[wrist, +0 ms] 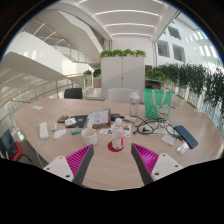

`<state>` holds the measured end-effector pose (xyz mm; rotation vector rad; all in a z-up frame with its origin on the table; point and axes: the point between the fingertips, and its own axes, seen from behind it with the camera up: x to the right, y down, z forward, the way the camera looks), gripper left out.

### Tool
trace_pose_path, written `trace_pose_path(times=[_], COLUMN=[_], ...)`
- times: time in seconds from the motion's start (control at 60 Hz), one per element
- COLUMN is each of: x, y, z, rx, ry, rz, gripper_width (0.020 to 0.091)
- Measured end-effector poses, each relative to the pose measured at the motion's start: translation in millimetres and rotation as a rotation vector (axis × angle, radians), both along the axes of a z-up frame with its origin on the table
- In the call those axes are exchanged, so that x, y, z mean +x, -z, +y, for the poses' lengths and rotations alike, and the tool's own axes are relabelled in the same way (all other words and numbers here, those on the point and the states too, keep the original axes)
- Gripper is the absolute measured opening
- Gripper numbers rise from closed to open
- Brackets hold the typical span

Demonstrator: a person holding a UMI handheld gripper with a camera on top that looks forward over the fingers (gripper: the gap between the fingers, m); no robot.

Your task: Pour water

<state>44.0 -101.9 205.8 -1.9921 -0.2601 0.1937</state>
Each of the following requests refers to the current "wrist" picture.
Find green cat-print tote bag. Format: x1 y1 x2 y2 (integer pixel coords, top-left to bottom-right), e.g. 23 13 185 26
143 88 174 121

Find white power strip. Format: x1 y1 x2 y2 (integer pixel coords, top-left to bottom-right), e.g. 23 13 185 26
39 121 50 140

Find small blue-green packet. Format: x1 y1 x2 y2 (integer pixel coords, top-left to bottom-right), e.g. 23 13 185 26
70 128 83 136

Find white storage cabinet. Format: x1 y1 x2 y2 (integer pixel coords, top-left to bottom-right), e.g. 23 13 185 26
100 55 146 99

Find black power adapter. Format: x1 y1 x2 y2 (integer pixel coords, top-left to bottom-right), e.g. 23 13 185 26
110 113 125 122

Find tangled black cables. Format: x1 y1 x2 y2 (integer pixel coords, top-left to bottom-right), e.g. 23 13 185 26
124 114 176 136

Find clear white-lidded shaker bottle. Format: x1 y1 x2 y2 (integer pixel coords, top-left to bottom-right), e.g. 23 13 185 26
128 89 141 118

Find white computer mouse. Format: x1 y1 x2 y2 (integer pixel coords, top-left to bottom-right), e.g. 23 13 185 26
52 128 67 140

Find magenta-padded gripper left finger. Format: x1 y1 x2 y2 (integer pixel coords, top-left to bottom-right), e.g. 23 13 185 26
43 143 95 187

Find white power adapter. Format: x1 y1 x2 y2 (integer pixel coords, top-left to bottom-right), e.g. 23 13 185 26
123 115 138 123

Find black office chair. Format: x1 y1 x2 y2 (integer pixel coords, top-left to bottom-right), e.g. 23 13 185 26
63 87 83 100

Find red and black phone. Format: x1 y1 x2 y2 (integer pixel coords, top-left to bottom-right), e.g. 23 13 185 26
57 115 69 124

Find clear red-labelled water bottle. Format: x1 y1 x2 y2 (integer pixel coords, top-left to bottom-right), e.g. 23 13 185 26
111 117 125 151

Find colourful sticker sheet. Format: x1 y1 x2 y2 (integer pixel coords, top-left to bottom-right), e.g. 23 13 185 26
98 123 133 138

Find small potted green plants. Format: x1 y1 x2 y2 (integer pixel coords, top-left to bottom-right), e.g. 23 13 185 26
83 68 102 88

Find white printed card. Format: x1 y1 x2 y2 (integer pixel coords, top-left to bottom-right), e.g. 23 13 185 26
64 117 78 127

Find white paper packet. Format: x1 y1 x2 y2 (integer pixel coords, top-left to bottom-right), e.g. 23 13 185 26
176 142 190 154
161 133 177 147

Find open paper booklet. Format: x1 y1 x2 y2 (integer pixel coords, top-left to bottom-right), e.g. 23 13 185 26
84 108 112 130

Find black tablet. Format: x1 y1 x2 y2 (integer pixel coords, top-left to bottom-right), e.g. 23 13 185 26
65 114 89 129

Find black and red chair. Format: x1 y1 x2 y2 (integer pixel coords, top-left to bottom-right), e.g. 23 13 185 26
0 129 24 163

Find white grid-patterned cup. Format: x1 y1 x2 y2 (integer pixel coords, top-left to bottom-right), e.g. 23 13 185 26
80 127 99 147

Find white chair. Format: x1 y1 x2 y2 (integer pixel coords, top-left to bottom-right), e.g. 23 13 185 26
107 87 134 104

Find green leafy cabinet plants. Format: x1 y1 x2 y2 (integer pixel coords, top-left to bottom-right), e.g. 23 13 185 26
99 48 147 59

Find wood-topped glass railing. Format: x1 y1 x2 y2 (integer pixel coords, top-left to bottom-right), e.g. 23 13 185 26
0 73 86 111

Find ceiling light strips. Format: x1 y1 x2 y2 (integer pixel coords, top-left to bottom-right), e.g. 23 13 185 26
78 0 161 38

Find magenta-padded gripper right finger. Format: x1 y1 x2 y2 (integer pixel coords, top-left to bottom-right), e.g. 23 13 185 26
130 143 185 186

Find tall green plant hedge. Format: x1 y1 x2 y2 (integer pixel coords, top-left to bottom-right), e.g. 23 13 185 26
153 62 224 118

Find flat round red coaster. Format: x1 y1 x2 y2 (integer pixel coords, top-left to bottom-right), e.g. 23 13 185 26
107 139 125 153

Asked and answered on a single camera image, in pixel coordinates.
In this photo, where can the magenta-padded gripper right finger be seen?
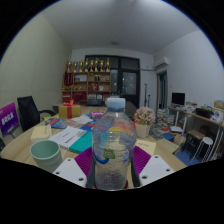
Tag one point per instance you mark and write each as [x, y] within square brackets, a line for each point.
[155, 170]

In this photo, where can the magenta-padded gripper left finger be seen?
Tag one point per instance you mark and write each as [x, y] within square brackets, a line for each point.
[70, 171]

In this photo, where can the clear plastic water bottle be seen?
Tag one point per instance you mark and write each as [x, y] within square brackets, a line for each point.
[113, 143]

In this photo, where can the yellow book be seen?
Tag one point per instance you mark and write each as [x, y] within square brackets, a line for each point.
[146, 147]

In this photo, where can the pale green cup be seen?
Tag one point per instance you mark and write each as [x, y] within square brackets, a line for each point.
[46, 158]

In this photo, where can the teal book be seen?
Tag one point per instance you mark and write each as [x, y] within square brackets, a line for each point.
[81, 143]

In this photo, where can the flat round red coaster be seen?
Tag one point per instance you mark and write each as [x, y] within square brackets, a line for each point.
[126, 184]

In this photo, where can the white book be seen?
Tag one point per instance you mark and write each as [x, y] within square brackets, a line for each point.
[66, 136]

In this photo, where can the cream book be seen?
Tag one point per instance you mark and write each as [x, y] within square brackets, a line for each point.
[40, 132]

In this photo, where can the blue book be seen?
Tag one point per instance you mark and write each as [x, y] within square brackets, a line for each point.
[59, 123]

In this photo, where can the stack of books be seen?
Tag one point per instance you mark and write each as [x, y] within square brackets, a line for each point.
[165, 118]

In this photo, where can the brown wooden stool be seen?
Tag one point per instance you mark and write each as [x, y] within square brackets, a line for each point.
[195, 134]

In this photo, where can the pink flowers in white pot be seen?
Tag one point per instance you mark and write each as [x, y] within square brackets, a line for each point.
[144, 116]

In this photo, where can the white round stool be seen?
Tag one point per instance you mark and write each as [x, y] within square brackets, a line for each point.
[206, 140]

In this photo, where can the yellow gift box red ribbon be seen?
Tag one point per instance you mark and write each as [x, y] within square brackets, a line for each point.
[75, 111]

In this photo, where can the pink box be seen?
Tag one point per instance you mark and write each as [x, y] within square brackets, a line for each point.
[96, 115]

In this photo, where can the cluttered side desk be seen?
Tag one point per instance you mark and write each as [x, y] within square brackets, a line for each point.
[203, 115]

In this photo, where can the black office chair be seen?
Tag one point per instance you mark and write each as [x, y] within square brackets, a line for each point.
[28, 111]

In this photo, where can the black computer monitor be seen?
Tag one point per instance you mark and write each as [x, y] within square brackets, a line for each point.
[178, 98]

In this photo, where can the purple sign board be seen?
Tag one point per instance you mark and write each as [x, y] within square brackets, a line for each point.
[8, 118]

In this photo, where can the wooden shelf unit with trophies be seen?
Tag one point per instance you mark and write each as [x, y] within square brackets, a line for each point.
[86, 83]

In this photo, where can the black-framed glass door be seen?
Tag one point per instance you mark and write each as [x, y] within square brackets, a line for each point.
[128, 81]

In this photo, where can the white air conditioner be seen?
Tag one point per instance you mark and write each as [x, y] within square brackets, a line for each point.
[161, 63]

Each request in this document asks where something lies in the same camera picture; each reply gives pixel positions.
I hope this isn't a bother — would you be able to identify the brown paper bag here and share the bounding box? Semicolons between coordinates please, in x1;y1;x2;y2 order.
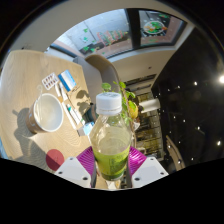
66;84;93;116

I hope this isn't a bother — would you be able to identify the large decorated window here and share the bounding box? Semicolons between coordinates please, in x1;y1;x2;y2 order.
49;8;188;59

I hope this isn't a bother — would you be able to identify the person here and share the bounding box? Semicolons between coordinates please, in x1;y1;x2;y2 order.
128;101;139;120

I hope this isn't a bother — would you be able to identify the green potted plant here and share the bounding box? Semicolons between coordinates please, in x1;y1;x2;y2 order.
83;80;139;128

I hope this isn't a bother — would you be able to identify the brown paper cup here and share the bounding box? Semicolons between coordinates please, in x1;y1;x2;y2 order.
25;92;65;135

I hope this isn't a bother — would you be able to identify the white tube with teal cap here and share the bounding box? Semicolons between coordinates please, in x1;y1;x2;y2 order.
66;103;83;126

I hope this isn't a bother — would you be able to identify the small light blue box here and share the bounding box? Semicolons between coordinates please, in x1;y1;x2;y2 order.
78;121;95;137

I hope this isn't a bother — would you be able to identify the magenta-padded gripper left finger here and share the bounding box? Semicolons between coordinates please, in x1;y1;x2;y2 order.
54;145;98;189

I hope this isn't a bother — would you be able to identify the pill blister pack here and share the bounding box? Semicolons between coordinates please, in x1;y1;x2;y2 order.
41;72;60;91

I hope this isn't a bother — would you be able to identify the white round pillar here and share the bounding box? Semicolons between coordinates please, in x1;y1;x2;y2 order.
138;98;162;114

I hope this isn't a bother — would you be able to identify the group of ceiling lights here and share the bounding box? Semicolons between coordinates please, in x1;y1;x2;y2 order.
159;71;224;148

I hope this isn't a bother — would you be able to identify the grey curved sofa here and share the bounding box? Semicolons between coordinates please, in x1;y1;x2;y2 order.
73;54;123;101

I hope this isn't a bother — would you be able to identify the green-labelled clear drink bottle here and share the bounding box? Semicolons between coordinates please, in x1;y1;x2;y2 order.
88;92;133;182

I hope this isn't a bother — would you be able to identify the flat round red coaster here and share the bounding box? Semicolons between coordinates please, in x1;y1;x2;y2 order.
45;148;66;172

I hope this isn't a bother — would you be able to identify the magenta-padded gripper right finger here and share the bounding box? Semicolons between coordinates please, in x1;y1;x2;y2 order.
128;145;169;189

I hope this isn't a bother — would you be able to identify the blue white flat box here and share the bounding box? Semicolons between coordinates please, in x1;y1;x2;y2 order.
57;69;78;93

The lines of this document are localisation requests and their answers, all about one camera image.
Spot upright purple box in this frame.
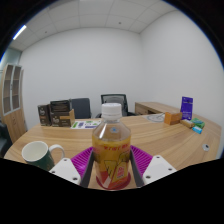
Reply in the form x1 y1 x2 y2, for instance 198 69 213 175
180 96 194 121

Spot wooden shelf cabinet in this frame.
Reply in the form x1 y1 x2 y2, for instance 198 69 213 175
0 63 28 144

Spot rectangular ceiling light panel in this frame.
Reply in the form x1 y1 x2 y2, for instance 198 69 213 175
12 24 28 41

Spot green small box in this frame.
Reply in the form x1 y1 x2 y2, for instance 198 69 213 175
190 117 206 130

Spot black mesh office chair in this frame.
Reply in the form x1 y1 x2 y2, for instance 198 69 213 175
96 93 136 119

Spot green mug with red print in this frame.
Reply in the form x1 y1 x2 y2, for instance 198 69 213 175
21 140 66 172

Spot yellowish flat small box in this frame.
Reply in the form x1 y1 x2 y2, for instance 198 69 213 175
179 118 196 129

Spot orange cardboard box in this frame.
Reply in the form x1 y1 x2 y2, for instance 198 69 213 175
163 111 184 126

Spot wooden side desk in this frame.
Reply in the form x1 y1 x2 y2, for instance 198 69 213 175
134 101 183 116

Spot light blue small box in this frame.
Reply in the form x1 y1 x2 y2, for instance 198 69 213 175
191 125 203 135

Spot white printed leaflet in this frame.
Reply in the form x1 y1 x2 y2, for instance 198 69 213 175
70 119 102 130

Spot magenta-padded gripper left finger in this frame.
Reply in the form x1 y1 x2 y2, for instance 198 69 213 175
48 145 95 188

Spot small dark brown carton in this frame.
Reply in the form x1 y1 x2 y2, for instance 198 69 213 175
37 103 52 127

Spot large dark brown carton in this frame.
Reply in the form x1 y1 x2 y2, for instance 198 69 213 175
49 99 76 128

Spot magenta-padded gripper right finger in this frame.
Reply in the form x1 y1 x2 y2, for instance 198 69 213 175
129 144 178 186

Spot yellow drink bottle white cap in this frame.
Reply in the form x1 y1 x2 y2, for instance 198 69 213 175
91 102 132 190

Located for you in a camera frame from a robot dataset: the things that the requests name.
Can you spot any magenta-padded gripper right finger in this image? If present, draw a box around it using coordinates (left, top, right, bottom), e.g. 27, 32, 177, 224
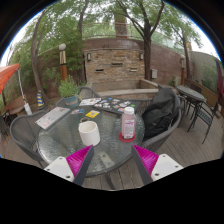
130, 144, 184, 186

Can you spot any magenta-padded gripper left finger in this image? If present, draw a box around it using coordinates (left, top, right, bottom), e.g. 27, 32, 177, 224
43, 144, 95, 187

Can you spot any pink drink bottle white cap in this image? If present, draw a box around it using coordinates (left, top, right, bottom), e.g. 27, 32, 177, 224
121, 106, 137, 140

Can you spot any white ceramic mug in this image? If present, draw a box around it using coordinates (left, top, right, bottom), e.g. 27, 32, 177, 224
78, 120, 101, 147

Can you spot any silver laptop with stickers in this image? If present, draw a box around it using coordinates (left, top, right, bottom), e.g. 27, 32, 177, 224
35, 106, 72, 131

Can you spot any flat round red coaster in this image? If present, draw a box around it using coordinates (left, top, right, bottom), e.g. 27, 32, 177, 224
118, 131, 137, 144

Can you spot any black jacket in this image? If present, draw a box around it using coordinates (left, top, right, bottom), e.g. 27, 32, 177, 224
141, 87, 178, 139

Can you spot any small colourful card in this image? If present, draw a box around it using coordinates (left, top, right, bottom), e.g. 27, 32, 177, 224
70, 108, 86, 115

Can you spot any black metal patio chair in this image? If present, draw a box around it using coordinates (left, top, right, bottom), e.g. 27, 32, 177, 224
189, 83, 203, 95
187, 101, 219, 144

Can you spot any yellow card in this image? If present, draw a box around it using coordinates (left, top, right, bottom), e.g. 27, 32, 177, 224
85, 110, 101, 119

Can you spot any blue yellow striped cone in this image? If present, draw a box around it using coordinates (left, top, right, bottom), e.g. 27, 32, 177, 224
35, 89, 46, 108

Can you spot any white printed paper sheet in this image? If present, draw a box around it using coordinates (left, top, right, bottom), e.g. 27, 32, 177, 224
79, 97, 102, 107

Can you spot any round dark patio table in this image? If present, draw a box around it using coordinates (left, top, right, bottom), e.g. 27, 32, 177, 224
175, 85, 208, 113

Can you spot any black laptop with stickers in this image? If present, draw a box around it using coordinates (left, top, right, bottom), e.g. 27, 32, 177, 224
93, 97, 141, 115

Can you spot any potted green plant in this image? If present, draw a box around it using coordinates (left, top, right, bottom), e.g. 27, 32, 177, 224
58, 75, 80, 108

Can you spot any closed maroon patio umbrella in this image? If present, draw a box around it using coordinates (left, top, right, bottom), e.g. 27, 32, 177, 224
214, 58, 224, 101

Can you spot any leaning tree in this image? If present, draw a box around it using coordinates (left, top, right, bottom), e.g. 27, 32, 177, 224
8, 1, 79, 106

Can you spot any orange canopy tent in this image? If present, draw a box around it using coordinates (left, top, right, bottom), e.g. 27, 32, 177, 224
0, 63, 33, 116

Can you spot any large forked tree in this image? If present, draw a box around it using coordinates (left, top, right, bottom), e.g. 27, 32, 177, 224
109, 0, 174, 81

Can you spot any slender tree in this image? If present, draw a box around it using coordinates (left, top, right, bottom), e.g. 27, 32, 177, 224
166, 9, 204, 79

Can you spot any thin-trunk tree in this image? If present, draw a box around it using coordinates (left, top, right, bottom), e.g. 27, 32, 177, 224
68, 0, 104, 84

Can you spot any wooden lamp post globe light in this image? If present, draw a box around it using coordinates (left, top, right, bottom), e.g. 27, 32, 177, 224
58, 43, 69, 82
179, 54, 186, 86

PROBLEM DESCRIPTION
Set down again, word for word, every line from the one with "In this photo, where can the magenta-padded gripper right" to the one with "In this photo, where can the pink flowers" in the entries above, and omit the pictures.

REPLY
In this photo, where can the magenta-padded gripper right finger be seen?
Tag one point per instance you mark and write each as [x, y] within square brackets, a line for each point.
[155, 170]

In this photo, where can the magenta-padded gripper left finger be seen?
Tag one point per instance you mark and write each as [x, y] within square brackets, a line for each point.
[70, 171]

In this photo, where can the clear plastic water bottle be seen?
Tag one point per instance you mark and write each as [x, y] within square brackets, a line for each point.
[113, 143]

In this photo, where can the yellow book be seen?
Tag one point per instance you mark and write each as [x, y] within square brackets, a line for each point.
[146, 147]

In this photo, where can the pale green cup be seen?
Tag one point per instance you mark and write each as [x, y] within square brackets, a line for each point.
[46, 158]

In this photo, where can the teal book be seen?
Tag one point per instance you mark and write each as [x, y] within square brackets, a line for each point.
[81, 143]

In this photo, where can the flat round red coaster be seen?
Tag one point per instance you mark and write each as [x, y] within square brackets, a line for each point.
[126, 184]

In this photo, where can the white book be seen?
Tag one point per instance you mark and write each as [x, y] within square brackets, a line for each point.
[66, 136]

In this photo, where can the cream book be seen?
Tag one point per instance you mark and write each as [x, y] within square brackets, a line for each point.
[40, 132]

In this photo, where can the blue book be seen?
Tag one point per instance you mark and write each as [x, y] within square brackets, a line for each point.
[59, 123]

In this photo, where can the stack of books be seen?
Tag one point per instance you mark and write each as [x, y] within square brackets, a line for each point.
[165, 118]

In this photo, where can the brown wooden stool be seen?
Tag one point per instance you mark and write each as [x, y] within square brackets, a line for each point.
[195, 134]

In this photo, where can the pink flowers in white pot be seen?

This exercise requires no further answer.